To this day, I am guilty about my pilgrimage to Lourdes. Americas Father James Martin goes there regularly to minister to the sick with the Knights of Malta and experiences the real austerity of the pilgrimage. Three decades ago, in the throes of graduate studies and thesis writing, I asked my provincial superior if I could go to Lourdes. He had done the same degree as I in the same university, living in the same Jesuit house, so he was totally sympathetic. But he never made that pilgrimage, for two reasons. The first was practical. He could not speak French, and was equally flummoxed by other European languages. The second reason was more poignant. He was told by a wise older father in the house where we lived: Oh, no, Father, youre too young. Wait until youre old and cynical and let the Blessed Mother give you back your faith. As it happened, Father Joseph Whelan did not live to be either old or cynical.
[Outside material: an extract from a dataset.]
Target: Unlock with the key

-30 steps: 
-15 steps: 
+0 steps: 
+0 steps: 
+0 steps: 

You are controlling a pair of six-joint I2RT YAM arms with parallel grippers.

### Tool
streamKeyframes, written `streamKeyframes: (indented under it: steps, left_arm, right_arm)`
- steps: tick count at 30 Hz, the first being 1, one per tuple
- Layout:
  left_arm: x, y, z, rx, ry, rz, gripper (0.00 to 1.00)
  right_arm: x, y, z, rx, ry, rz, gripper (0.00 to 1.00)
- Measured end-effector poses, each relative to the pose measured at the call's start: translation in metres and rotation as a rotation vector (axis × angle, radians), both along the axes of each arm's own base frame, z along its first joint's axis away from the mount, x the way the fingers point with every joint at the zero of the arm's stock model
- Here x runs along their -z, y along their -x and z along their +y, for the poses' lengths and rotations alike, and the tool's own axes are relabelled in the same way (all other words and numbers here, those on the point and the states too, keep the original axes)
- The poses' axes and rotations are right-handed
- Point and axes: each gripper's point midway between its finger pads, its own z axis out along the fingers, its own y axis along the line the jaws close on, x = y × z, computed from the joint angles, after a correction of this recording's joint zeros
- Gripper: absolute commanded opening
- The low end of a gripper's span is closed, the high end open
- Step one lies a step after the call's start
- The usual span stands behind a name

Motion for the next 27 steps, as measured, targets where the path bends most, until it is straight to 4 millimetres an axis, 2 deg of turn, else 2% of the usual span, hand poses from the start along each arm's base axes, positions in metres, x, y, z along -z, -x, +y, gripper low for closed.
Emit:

But I did go. I did all the things that you are supposed to do. I drank the waters, attended the processions, lit candles the size of Saturn rockets for family and neighbors with their intentions and went to the baths. On vous donne quelque chosethey give you somethingwas as much as I could get out of Père Michel Olphe-Gaillard in response to my concern about practical details. He was right. It was a case of American locker room meets French modesty, as the denim wrap shocked my system.

Not one of the above experiences matches the spiritual reality, for me, of the pilgrimage I made every day during the time of the dreaded thesis preparation. After lunch every day, I would walk the few hundred yards from our house in the Rue de Grenelle in Paris, where I lived with 100 French Jesuits and two American Jesuits, Michael Cooper and James Bernauer. My goal was the motherhouse of the Daughters of Charity in the Rue du Bac, a site more visited than the Eiffel Tower. It was then, and still is, a shrine to St. Catherine Labouré, the sister whose vision of Our Blessed Lady in that very house led to the diffusion of the Miraculous Medal devotion. Zoe Labouré, Sister Catherine, was a most extraordinary woman. Among her sisters she seemed quite ordinary, having only one assignment during her 46 years of religious life. And she told only her confessor about her visions.

For 46 years she worked in obscure silence as administrator of a retirement home to which was attached an orphanage. Her cover was broken only in the last year of her life. She spent her religious life among the poor and marginalized in the far reaches of Paris, and it was there that she died.

Such spots invite us to consider ordinary places closer to home that are worthy of a pilgrims attention.